[Collection entries]
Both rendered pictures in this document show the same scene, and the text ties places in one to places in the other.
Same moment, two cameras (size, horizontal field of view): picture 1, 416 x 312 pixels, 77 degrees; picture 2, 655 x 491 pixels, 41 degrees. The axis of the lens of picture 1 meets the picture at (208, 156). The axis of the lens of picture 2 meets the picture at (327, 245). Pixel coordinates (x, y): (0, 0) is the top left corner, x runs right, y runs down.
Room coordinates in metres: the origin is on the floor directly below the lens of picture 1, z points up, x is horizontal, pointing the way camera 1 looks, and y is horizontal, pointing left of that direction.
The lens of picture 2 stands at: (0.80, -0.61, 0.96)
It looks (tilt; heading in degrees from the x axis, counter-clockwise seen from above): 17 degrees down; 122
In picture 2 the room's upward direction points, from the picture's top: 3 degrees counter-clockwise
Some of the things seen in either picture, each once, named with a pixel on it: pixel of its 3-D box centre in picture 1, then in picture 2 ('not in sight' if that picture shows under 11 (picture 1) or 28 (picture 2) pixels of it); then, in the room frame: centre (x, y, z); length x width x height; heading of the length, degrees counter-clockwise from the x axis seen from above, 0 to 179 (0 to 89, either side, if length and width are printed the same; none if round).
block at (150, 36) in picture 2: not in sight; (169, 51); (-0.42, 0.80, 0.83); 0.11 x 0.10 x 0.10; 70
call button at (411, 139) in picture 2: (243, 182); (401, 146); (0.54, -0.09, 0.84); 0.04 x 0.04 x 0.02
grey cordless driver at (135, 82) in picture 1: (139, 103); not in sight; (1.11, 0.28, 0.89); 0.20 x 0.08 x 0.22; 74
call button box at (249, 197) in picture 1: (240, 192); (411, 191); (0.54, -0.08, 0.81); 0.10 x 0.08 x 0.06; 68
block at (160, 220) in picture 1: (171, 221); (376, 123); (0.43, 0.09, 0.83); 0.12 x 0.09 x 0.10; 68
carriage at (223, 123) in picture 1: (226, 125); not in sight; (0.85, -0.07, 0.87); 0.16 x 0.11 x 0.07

## Work instruction
Go through the entries above and count the lines containing "counter". Give the number only.

## Result
3